▶ [What you need to do]: Both the line with "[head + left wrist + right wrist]" and the line with "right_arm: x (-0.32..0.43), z" in the records below must appear in the output, along with every line between them, exactly and with nothing added.

***** Entries provided *****

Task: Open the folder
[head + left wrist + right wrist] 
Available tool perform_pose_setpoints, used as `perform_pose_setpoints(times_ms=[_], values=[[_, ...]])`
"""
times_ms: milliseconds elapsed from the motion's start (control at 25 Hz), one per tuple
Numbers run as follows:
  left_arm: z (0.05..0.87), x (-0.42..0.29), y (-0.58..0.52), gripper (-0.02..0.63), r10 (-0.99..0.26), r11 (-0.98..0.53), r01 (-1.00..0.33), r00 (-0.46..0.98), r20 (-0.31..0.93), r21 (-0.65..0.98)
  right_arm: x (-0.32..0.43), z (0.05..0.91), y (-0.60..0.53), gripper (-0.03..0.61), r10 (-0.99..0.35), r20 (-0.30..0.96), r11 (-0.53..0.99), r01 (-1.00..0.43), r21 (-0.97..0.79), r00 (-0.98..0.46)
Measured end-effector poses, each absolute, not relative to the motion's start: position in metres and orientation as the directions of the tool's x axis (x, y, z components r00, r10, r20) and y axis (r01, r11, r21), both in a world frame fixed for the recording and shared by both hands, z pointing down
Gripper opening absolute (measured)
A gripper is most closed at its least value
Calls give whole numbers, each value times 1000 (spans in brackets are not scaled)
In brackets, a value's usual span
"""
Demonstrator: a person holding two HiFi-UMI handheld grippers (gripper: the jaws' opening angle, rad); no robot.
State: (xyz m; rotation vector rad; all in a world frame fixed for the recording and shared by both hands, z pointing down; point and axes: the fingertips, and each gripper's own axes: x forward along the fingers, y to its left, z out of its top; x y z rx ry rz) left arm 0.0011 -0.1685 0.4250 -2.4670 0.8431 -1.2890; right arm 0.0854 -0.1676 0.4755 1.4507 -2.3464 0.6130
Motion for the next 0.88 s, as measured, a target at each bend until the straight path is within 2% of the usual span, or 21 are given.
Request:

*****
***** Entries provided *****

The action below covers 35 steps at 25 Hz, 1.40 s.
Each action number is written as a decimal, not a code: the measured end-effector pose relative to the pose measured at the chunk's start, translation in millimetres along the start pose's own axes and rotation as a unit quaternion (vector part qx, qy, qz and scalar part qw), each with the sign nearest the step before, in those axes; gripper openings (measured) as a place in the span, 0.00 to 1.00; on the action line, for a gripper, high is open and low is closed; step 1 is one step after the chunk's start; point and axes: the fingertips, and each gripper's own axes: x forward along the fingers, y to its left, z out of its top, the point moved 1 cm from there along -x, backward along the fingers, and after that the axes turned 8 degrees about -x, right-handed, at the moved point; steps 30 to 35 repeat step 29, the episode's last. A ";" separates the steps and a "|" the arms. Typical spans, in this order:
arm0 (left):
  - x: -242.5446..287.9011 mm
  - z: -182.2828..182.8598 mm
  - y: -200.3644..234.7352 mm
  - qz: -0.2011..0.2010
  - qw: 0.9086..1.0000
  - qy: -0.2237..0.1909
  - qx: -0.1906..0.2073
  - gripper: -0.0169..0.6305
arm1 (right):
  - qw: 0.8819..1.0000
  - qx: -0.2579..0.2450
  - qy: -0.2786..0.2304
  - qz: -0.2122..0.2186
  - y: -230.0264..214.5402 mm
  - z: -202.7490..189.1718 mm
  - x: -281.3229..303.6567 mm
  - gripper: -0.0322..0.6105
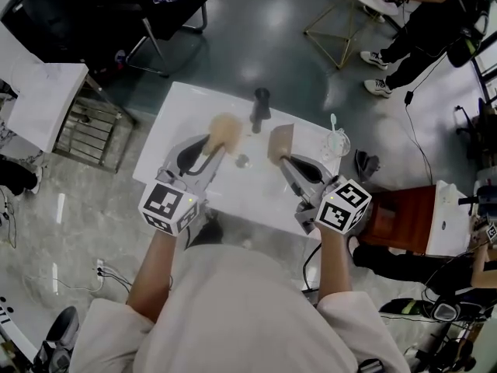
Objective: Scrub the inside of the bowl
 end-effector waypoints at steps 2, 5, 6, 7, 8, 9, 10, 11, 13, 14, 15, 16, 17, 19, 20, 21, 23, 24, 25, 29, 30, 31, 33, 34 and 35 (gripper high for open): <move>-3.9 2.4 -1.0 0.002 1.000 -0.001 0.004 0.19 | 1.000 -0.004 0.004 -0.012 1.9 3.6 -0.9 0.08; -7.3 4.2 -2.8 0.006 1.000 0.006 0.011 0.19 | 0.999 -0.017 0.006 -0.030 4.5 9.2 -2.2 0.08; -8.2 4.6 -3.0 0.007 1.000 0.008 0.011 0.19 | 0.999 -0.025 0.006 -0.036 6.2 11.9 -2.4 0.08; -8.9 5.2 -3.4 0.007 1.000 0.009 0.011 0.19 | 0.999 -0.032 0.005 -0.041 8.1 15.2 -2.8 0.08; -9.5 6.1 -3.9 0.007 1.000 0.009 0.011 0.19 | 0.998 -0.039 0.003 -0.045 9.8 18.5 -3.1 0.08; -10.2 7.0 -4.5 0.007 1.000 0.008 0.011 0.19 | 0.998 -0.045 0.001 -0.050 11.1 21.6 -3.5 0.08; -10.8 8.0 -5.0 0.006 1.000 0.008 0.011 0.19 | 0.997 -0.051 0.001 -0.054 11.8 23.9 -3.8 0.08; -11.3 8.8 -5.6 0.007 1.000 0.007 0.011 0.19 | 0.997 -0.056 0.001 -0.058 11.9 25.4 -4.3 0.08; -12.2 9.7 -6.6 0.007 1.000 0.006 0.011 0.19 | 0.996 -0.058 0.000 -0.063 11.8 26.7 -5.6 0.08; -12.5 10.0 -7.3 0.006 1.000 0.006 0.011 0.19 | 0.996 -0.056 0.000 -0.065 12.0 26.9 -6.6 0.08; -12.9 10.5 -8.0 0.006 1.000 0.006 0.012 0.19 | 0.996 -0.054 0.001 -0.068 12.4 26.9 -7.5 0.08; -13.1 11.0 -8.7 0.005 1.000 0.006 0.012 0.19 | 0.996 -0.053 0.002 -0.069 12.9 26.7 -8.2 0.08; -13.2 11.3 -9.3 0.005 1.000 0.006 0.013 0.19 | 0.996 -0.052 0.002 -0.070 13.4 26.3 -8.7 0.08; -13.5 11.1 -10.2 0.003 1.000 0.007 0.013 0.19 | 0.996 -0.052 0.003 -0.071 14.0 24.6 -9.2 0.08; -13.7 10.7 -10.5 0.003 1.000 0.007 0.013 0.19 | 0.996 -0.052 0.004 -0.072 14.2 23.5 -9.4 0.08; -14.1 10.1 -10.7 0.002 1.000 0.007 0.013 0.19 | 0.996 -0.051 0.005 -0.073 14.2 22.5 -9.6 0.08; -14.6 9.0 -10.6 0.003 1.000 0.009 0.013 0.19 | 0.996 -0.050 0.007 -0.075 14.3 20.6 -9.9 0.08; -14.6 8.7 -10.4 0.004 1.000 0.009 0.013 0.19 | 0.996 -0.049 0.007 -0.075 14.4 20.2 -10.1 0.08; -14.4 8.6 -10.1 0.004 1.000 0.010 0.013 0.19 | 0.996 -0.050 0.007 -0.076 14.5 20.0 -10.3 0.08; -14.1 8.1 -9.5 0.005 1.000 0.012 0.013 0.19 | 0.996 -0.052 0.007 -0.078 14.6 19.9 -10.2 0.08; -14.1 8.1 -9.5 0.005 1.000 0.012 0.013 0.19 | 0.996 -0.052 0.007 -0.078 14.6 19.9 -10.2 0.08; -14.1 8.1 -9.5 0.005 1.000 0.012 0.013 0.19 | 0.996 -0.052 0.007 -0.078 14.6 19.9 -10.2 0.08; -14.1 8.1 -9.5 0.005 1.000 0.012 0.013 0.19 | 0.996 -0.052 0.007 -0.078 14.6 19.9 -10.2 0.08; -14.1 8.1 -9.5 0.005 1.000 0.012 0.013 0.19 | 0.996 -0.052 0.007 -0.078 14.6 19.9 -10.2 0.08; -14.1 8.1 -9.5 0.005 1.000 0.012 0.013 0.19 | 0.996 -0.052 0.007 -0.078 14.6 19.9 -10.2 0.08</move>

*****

▶ [Answer to the problem]:
[head + left wrist + right wrist] 
Available tool perform_pose_setpoints, used as `perform_pose_setpoints(times_ms=[_], values=[[_, ...]])`
"""
times_ms: milliseconds elapsed from the motion's start (control at 25 Hz), one per tuple
Numbers run as follows:
  left_arm: z (0.05..0.87), x (-0.42..0.29), y (-0.58..0.52), gripper (-0.02..0.63), r10 (-0.99..0.26), r11 (-0.98..0.53), r01 (-1.00..0.33), r00 (-0.46..0.98), r20 (-0.31..0.93), r21 (-0.65..0.98)
  right_arm: x (-0.32..0.43), z (0.05..0.91), y (-0.60..0.53), gripper (-0.03..0.61), r10 (-0.99..0.35), r20 (-0.30..0.96), r11 (-0.53..0.99), r01 (-1.00..0.43), r21 (-0.97..0.79), r00 (-0.98..0.46)

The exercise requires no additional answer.